だったのだが、なんと、休みだった。入り口が閉まっており、明日からの営業に備えてなのか、業者の方々が出入りしていた。「えぇぇ…」と、か細い声を漏らしながらタクシーをしょぼしょぼ降りる。肩を落としてインスタを再度確認すると、5月から営業日変更のお知らせがされている。日月火が休み。人員不足で営業日が減ったようだ。プロフィールには、平日9時~17時とあったから胸を張って出向いたが、4月付けの投稿に、カレンダーの画像で丁寧に5月休業日が「×」と主張している。やってしまった。最新の投稿を確認するのが当たり前という、SNSの常識を知らない自分が悔しい。大きい人は、「そういうこともあるよ。でも、我々、満を持してパン屋に行く時だいたい休みだよね」と、あの2つの悲しい事件を挙げた。
1つは、尾道に小旅行で赴いた時のこと。「パン屋航路」というパン屋さんを目指して行って、なんと臨時休業。もう1箇所チェックしていた、「ネコノテパン工場」には行けたから救われたけれど、行きたかったんだよぅ、パン屋航路。2つめは、これも小旅行。福山の「The Standard Bakery.」というパン屋さんを目指して行ったのだが、本日分完売で閉店。半分シャッターの閉まったお店の前に立ち尽くして、尾道のことを思い出した。意を決してパン屋に勇んで、迎え入れてもらったことが、ない。1度も。今日また、休業日という当たりを引いて、記録更新。こうなってくると、もはや「買えないのが正解」みたいになってくる。

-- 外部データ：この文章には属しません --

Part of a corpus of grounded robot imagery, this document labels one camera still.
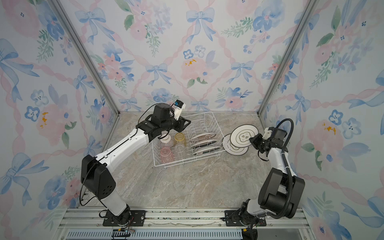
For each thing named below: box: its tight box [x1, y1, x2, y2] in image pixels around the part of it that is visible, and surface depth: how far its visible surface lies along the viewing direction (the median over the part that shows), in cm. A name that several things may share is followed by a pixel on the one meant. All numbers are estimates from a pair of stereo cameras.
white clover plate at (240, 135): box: [230, 124, 259, 148], surface depth 94 cm
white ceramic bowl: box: [160, 133, 175, 149], surface depth 97 cm
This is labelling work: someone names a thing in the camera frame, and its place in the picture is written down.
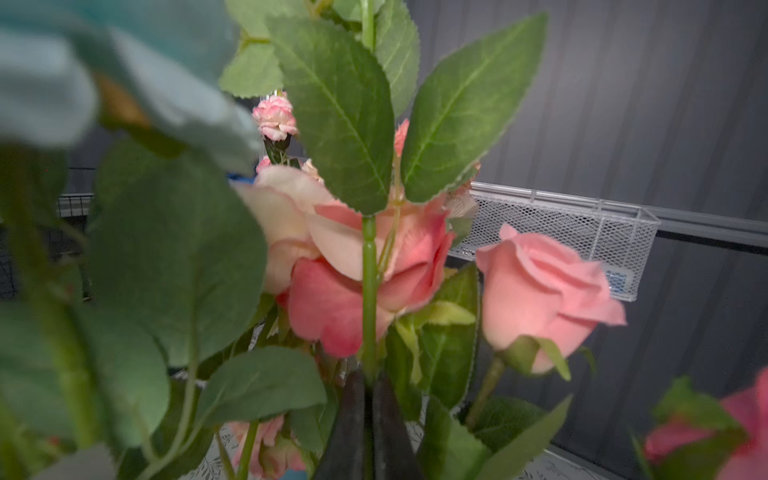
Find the pale pink rose stem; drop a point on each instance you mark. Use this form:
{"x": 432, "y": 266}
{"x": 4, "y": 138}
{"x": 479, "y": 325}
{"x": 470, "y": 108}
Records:
{"x": 540, "y": 302}

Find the small pink rose spray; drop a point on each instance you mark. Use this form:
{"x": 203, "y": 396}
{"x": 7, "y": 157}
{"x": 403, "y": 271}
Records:
{"x": 273, "y": 117}

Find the magenta pink rose stem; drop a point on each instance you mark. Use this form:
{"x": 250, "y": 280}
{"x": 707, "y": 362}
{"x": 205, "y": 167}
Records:
{"x": 697, "y": 436}

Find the pale blue hydrangea stem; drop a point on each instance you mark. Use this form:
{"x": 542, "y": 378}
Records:
{"x": 100, "y": 353}

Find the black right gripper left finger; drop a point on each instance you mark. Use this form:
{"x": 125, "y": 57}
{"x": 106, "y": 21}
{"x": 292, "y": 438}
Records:
{"x": 343, "y": 458}

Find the white wire mesh basket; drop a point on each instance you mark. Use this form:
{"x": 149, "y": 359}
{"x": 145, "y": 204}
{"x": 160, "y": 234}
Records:
{"x": 618, "y": 235}

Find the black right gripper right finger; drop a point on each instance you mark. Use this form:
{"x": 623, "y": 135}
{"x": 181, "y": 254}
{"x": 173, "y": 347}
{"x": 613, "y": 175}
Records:
{"x": 393, "y": 454}

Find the black wire wall basket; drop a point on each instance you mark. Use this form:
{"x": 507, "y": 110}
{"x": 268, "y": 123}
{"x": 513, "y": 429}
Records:
{"x": 73, "y": 207}

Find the green leafy flower stem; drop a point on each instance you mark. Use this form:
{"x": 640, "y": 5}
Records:
{"x": 341, "y": 90}

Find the large pink cream rose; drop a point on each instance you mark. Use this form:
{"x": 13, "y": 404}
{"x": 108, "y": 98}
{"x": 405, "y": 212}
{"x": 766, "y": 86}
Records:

さて、気を取り直して、ここから近所のパン屋を検索して、買いに行く。枝豆とごぼうの惣菜パンと、もっちチーズ、塩パン、小さい人にはマヨコーンパンを買う。大きい人は、海老カツのサンドイッチとチキンのサンドイッチで迷って、健康志向を選んだ。レモンケーキをおすすめしてくれた店員さんが、明るくて、かわいくて、顔がレモン並みにちっちゃくて、心が潤った。パン運は壊滅的でも、人運には、かなり恵まれている気がする。
帰りはバス。待っている間、男女の会社員が横を通っていく。どちらも、「かっこいい」「かわいい」に属する人種だ。女性側が、「42歳にしては綺麗だけど、かわいくはない」と、辛辣なひと言を男性に投げる。上司のことだろうか。それを聞いた男性側は、「まあ確かにな~」と、共感しながら中立的に返す。どちらも、30代前半くらいだろうか。今が旬みたいな雰囲気だ。「そうか、どんなに綺麗にしていても、かわいくなければダメなのか。厳しいー」と、心の中で天を仰いだ。
無事にバスに乗り、自宅近所で降りて、パンを揺らしながら歩く。ほんとだ。足が全然前に出ない。小さい人の気持ちを、今しっかり回収した。
5/12 (火) もはや「買えないのが正解」みたいになってくる。